Конечно, держится он во многом благодаря энергии и таланту его главного редактора Валерия Хаита. Но еще и потому, что юмор в Одессе — такой же предмет экспорта и национальной гордости, как в России матрешки и поддельная хохлома.
Недаром чуть ли не единственный одесский писатель, способный прожить на литературные заработки, — Валерий Смирнов с его “…Таки-да!”, “Гробом из Одессы” и прочей уже вполне мифической квазибабелевской экзотикой. “— Люди, что за геволт? — орал в темноту орденоносец дядя Грицай, обозрению которого мешала выступающая пристройка на флигеле. — Дайте дитям соски и нехай они заткнут себе роты”. Причем книги его расходятся по ценам, мягко говоря, не бросовым.

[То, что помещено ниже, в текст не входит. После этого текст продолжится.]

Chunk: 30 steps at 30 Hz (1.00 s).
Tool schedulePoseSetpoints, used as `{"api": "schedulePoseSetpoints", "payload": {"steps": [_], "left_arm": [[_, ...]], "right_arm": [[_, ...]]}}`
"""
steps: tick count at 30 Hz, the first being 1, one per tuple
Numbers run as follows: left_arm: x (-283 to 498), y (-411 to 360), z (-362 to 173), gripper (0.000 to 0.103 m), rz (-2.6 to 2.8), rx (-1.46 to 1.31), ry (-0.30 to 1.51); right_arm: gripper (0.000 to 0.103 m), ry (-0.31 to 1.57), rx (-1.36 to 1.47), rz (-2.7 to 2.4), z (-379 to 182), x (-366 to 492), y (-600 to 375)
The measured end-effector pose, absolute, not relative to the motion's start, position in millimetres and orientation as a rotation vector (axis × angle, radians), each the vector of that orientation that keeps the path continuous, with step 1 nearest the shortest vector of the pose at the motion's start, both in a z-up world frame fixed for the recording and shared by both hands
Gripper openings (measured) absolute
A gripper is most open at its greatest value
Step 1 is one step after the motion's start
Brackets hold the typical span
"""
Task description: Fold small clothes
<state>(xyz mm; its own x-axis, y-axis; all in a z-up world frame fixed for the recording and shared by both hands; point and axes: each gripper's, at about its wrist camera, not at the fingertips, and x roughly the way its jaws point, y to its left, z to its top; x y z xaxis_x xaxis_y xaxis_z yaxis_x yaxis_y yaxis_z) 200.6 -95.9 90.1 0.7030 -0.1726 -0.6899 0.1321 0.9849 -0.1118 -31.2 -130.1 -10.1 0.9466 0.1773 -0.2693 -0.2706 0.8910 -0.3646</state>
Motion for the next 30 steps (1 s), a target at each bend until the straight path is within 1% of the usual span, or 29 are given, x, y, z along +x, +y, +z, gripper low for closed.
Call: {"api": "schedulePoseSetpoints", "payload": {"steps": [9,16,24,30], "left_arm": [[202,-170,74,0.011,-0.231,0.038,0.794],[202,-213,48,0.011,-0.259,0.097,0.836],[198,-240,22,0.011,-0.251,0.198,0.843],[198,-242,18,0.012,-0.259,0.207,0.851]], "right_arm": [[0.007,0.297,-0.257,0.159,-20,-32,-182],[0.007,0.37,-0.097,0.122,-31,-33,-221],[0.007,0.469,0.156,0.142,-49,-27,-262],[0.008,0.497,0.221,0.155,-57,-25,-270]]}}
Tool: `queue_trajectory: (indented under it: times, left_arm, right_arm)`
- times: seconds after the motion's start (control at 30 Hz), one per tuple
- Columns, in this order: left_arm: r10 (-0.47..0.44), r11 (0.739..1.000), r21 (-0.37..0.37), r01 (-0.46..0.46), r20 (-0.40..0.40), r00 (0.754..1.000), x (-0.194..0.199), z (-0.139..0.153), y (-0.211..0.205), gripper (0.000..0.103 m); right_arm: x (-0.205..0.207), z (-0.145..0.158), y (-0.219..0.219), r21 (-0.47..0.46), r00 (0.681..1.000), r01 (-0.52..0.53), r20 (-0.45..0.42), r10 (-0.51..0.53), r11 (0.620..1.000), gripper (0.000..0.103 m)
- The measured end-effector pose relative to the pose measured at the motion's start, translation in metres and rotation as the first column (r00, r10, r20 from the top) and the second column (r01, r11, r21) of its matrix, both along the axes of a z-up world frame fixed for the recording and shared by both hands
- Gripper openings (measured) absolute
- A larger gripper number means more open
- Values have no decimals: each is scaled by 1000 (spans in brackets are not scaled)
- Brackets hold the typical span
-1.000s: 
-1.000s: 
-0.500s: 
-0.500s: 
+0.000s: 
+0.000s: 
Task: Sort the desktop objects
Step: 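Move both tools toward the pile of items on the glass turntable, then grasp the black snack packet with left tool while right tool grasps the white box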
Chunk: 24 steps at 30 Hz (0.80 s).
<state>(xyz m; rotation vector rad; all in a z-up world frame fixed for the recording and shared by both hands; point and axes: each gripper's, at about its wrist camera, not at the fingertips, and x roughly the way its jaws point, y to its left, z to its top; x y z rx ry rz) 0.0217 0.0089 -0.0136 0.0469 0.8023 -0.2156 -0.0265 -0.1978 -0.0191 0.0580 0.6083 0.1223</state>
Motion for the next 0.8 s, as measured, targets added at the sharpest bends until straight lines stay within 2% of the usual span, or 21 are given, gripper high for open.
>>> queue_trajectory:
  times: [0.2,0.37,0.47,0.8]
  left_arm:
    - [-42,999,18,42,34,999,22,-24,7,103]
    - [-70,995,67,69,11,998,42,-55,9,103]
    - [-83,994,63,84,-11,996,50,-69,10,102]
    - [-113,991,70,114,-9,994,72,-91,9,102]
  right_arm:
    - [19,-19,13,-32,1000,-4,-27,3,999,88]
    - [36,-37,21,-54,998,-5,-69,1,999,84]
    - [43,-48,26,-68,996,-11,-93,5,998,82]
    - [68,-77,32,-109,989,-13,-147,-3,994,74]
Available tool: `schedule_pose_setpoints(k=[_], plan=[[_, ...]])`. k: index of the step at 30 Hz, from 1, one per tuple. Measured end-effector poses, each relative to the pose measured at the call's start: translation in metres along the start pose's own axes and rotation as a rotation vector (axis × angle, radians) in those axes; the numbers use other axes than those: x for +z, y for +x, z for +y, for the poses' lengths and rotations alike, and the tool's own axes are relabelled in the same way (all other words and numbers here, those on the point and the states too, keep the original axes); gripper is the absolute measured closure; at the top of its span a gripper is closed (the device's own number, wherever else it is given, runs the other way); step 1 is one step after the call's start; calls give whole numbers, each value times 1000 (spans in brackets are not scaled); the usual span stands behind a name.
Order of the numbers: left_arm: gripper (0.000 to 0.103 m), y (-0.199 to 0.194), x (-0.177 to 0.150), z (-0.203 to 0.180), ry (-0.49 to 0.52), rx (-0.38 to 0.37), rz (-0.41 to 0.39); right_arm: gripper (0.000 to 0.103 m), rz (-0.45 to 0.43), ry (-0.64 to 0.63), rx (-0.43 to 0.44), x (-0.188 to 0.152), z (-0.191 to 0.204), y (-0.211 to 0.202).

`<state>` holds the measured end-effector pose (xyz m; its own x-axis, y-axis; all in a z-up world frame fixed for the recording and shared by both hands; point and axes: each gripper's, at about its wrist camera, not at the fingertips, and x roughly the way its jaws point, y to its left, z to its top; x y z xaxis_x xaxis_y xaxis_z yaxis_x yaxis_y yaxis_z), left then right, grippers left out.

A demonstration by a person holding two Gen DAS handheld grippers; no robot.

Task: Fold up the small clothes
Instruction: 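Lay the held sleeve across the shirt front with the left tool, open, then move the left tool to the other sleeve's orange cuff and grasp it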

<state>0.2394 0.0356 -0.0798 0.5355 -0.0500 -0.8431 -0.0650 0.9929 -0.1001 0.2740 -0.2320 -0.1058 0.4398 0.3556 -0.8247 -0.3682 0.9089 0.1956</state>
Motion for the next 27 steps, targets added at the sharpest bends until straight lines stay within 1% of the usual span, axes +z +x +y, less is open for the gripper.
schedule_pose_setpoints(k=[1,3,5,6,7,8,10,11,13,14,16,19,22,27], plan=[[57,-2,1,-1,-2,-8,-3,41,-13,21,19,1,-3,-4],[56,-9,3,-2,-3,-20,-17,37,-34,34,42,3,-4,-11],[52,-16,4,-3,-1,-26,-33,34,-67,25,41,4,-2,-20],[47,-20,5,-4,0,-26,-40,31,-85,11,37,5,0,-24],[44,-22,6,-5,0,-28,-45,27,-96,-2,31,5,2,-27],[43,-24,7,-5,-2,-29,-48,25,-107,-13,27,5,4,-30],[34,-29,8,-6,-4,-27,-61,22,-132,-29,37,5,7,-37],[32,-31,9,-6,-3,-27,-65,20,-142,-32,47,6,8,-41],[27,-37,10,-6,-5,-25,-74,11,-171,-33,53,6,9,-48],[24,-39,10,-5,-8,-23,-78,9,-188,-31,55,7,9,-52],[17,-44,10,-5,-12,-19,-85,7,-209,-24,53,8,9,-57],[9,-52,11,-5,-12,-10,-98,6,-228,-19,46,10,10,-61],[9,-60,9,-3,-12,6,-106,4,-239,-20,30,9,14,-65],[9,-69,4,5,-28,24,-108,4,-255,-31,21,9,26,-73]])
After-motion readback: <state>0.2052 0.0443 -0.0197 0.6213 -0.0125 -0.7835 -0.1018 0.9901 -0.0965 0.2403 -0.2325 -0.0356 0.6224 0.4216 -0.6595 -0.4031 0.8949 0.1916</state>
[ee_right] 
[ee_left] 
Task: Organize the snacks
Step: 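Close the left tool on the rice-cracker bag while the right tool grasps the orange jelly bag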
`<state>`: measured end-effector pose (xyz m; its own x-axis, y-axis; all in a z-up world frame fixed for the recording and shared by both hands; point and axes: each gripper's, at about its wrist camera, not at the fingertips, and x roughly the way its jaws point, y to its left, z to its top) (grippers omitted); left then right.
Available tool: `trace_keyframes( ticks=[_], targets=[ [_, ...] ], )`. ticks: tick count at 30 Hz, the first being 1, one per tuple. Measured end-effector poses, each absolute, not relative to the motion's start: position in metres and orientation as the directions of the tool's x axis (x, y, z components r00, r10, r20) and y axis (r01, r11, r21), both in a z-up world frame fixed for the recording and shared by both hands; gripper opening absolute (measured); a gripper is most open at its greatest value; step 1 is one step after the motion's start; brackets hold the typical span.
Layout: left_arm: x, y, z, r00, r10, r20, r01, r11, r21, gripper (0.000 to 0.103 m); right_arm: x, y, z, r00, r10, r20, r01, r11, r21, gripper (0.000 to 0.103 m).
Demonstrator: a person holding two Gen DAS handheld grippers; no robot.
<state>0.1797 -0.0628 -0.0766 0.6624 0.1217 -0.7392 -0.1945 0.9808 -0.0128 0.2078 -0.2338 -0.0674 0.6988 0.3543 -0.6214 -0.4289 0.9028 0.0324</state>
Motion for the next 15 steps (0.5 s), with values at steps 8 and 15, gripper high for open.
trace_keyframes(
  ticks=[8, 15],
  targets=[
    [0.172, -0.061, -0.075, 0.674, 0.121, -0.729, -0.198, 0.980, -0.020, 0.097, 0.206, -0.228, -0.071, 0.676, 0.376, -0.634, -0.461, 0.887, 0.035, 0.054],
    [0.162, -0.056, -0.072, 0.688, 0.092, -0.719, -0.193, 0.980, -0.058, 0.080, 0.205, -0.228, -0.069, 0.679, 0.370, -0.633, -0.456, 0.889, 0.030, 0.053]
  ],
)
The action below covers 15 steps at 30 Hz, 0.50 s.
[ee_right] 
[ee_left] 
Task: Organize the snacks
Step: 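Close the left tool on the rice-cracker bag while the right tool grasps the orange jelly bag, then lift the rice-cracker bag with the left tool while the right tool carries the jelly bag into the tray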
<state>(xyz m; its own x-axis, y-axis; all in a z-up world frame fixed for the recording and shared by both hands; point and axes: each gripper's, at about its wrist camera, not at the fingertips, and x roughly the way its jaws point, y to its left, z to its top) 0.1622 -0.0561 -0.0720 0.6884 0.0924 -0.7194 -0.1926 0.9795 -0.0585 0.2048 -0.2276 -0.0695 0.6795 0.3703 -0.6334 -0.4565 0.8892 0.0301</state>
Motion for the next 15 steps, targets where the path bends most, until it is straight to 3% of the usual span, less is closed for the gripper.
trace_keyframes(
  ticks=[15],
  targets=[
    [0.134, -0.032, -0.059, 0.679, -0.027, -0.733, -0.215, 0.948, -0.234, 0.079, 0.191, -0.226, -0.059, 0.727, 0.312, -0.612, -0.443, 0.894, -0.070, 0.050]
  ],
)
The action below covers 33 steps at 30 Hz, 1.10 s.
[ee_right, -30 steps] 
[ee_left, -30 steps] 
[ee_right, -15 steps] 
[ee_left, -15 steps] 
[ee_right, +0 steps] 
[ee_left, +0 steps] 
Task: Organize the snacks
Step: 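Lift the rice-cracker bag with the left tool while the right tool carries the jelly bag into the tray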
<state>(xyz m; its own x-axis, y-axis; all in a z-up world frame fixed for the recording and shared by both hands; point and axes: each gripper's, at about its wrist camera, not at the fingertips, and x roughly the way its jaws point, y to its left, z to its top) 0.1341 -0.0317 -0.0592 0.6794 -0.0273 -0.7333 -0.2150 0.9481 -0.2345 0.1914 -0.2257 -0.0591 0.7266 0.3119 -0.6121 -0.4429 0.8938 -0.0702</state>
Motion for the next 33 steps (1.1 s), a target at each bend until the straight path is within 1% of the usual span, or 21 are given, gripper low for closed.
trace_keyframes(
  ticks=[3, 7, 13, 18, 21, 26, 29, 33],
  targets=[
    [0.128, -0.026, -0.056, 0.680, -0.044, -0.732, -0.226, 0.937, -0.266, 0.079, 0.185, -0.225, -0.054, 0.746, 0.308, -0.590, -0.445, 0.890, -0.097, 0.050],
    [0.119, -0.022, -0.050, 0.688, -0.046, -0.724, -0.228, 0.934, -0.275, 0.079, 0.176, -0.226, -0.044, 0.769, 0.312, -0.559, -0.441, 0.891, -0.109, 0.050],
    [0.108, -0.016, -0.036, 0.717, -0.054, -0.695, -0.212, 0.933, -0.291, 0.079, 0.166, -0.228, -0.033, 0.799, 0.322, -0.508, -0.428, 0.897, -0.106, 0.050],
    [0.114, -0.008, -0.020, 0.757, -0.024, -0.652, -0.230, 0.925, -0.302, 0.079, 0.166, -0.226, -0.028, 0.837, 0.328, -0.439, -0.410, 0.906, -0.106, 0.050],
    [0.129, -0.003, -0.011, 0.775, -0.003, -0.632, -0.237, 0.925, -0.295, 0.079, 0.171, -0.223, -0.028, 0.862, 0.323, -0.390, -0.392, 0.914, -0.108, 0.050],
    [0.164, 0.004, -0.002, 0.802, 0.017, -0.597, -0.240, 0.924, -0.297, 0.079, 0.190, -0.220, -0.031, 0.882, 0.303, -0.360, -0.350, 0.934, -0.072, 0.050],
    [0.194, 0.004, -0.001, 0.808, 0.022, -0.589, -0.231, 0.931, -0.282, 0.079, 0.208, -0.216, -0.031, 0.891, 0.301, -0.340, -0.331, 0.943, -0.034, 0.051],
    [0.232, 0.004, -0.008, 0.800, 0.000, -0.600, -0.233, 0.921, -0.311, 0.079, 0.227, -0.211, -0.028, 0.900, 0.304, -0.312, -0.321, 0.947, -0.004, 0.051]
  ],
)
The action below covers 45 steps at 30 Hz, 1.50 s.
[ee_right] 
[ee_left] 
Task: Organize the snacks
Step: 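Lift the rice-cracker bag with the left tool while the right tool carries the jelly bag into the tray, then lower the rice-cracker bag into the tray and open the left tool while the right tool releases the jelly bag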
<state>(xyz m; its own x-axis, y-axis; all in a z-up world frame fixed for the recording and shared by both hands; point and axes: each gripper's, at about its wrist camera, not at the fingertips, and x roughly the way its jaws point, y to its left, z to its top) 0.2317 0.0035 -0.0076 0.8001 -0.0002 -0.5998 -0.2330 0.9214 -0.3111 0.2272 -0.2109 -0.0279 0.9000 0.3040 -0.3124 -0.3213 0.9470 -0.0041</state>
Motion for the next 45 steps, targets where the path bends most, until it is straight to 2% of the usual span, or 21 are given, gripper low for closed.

Есть ли в Одессе хорошие (хотя лично для меня это словосочетание звучит как оксюморон) юмористы? Есть. Тот же Валерий Хаит, например, или Георгий Голубенко — бывшие кавээнщики еще того, черно-белого экрана. Михаил Векслер с его забавными стихами (“Кто не делает зарядку / не пойдет со мной в разведку, / а кто писает в кроватку/ превращается в креветку”). Ну и что? А ничего. Опять же — нет сопротивления материала. То есть по определению нет. Ты что-то сказал смешное, — люди смеются. Сказал с одесским акцентом, — смеются еще больше. Воспроизвел его, этот одесский акцент, на бумаге — опять смешно.
Да, конечно, Жванецкий. Одесситы его боготворят, — он как бы подтвердил марку “одесского мифа”. Но лично у меня сложилось такое впечатление, что простодушные одесситы до сих пор считают его немножко гонимым, немножко диссидентом, а статьи, появляющиеся о нем в центральной печати, — запоздалым торжеством правды, победой Одессы на мировой арене. Впрочем, возможно, я преувеличиваю.
* * *
История появления на свет литературоведческой книжки “По следам Юго-Запада”, о которой я рассказывала в самом начале, — история колоритная, но для Одессы не уникальная. Бизнесмены города, его “уважаемые люди” такие же патриоты, как и все остальные.
В начале 90-х, когда в Одессе появились первые частные кафе, новоиспеченные владельцы приглашали к себе местных литераторов. Даже не выступать, а просто посидеть за столиком, поболтать, за счет заведения выпить и “покушать”. Для красоты. Чтобы все видели, что это приличное место. И, наверное, только в Одессе заезжий из Америки бывший здешний писатель на празднике города будет стоять рядом с мэром. Потому что для Одессы “своя” литература — это своего рода национальная идея. Не худшая, замечу, но и не лучшая. Потому что эта идея волей-неволей подталкивает писателя все на тот же изрядно вытоптанный пятачок местного колорита. Характерных словечек и интонаций. Жанровых зарисовок. Пресловутых шуточек. И она же уравнивает в правах талант и бесталанность — лишь бы были “свои” и о “нашем”. Одесский патриотизм закономерно не приемлет ни абсурдистского стеба, ни “чернушного” натурализма, ни раздрызганного авангарда. Зато прекрасно уживается с салонной манерностью, сентиментальной романтикой и благодушным пафосом.
“В Одессе много солнца и много моря. В Одессе будут свои Мопассаны. Мопассанов я вам гарантирую”, — говорил Бабель все в той же хрестоматийной повести Паустовского.
В Латинской Америке тоже много солнца и много моря. А появились там Борхес и Маркес. И Кортасар. И Пабло Неруда.
Беда в том, что одесситы слишком любят литературу. Особенно о себе. И слишком хорошо запомнили слова насчет Мопассанов. И слишком уважают своих писателей. Бабеля, например.
Однако литература изобретается каждый раз заново, иначе это уже не литература, а эпигонство. Умелое или не слишком воспроизводство устоявшихся штампов.
Да, сами одесситы презрительно морщатся, наблюдая, как люди пришлые, заезжие пытаются воспроизвести живую и неправильную одесскую речь. Но не сами ли они, одесситы, виноваты в распространении этой фальшивой монеты, этого “Жёра, вийди с мора” по всему бывшему СССР?
Впрочем, литература штука непредсказуемая. Быть может, именно сейчас в Одессе сидит у окна, выходящего на море (или на балконе, опоясывающем какой-нибудь из знаменитых одесских двориков), человек, которого я не знаю (или, напротив, которого я знаю очень хорошо), и пишет что-то такое, что перевернет все наши представления о литературной Одессе…
Лишь бы только одесситы не полюбили его слишком сильно.